Sebagai contoh dalam penggunaan bahasa, setiap masyarakat dapat dikatakan
mengajarkan kepada anak-anak untuk mengatakan sesuatu, kapan hal itu dapat dikatakan,
bagaimana mengatakannya, dan kepada siapa mengatakannya. Contoh lain, setiapa masyaratkat
mempunyai persamaan dan perbedaan dalam berpakaian. Dalam kaitan dengan pakaian, anak
harus mempelajari dari anggota masyarakat yang lain tentang cara menggunakan pakaian
tertentu dari dalam peristiwa apa pakaian tertentu dapat dipakai. Dengan mempelajari tingkah
laku yang dapat diterima dan kemudian menerapkan sebagai tingkah lakunya sendiri menjadikan
anak sebagai anggota masyarakat. Oleh sebab itu, anak-anak harus diajarkan polapola tingkah
laku yang sesuai dengan norma-norma yang berlaku di dalam masyarakat. Dengan kata lain,
fungsi pokok setiap sisitem pendidikan adalah untuk mengajarkan anak-anak pola-pola tingkah
laku yang essensial tersebut.
Cara-cara untuk mewariskan kebudayaan, khususnya mengajarkan tingkah laku kepada
generasi baru, berbeda dari masyarakat ke masyarakat. Pada dasarnya ada tiga cara umum yang
dapat diidentifikasikan, yaitu informal, nonformal, dan formal. Cara informal terjadi di dalam
keluarga, dan nonformal dalam masyarakat yang berkelanjutan dan berlangsung dalam
kehidupan sehari-hari. Sedangkan cara formal melibatkan lembaga khusus yang dibentuk untuk
tujuan pendidikan. Pendidikan formal tersebut dirancang untuk mengarahkan perkembangan
tingkah laku anak didik. Kalua masyarakat hanya mentransmisi kebudayaan yang mereka miliki
kepada generasi penerus maka tidak akan diperoleh kemajuan.

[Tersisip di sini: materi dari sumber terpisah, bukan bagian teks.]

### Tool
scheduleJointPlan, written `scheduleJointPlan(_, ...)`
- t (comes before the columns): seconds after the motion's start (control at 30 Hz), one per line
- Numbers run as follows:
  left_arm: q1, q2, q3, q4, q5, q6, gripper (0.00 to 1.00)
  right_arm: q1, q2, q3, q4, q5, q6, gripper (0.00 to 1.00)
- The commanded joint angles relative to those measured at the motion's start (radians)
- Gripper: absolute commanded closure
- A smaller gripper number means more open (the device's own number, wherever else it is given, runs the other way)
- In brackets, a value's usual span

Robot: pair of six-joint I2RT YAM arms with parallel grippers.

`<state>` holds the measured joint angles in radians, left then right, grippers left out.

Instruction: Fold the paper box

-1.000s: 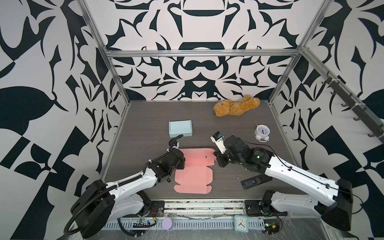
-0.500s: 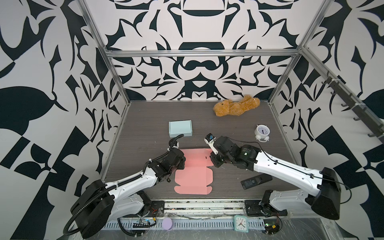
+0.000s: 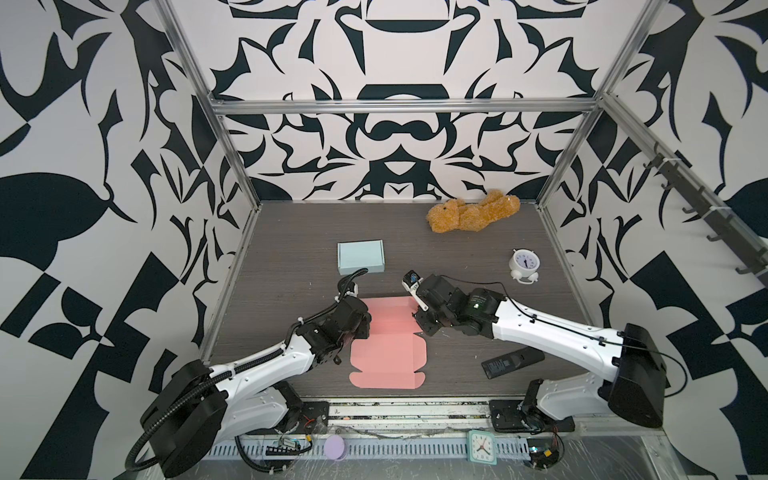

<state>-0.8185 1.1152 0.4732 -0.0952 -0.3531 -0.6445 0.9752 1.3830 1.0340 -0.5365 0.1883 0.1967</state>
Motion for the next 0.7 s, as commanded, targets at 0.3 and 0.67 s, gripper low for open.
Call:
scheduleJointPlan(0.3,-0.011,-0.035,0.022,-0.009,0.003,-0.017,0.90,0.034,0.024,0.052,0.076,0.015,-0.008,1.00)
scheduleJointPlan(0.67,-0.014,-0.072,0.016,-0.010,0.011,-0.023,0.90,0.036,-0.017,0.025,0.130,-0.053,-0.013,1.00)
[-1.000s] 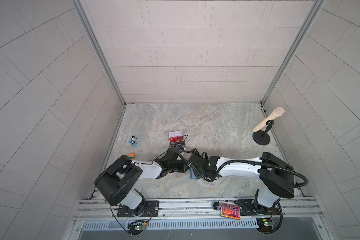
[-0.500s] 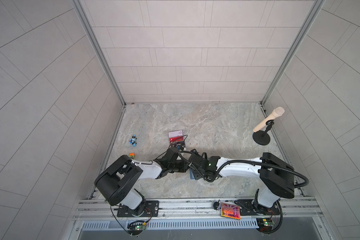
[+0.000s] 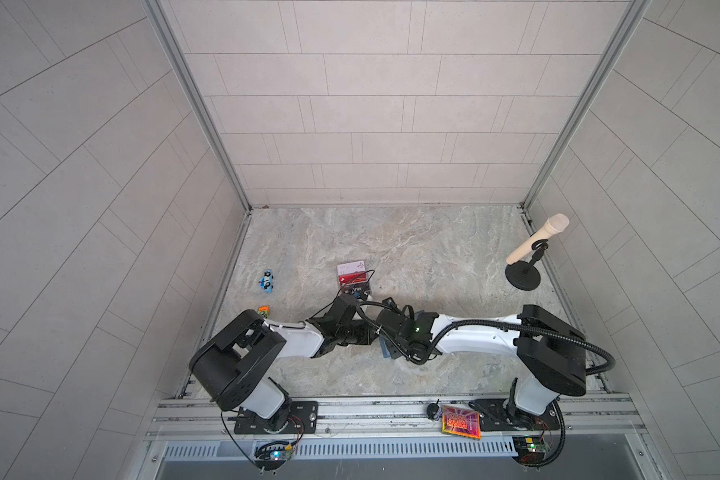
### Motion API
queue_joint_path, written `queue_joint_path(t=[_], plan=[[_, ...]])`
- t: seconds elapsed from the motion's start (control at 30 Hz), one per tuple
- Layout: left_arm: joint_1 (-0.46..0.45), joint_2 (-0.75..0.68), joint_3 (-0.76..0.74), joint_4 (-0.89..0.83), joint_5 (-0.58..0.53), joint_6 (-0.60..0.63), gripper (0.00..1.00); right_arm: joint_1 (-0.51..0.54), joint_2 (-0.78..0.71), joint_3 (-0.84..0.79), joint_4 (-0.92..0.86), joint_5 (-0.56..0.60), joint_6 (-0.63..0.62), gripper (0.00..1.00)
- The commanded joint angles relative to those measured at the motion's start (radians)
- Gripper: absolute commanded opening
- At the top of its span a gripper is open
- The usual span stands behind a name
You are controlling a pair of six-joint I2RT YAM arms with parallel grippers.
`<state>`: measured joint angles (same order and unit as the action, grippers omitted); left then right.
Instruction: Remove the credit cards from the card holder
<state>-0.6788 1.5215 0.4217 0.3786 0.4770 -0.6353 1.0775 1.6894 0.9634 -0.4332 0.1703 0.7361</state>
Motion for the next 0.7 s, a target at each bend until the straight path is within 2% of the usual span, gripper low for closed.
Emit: queue_joint_path(t=[0.0, 0.2, 0.67], plan=[[0.007, 0.024, -0.023, -0.041, -0.012, 0.016, 0.01, 0.003, 0.011, 0.002, -0.075, 0.056, 0.024, 0.42], [0.007, 0.026, -0.025, -0.043, -0.011, 0.018, 0.01, 0.000, -0.004, 0.005, -0.067, 0.061, 0.013, 0.33], [0.007, 0.018, -0.023, -0.057, -0.014, 0.023, 0.02, -0.057, -0.033, -0.004, -0.104, 0.098, -0.039, 0.24]])
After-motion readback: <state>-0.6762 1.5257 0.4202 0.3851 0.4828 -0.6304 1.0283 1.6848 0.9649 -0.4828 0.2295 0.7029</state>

Oleh sebab itu, anggota masyarakat tersebut berusaha melakukan perubahan-perubahan
yang disesuaikan dengan kondisi baru sehingga terbentuklah pola tinkah laku, nilai-nilai, dan
norma-norma baru yang sesuai dengan tuntutan perkembangan masyarakat. Usaha-usaha menuju
pola tingkah laku, norma-norma dan nilai-nilai baru ini disebut transformasi kebudayaan.
Lembaga social yang lazim digunakan sebagai alat transmisi dan transformasi kebudayaan
adalah lembaga pendidikan, utamanya sekolah dan keluarga.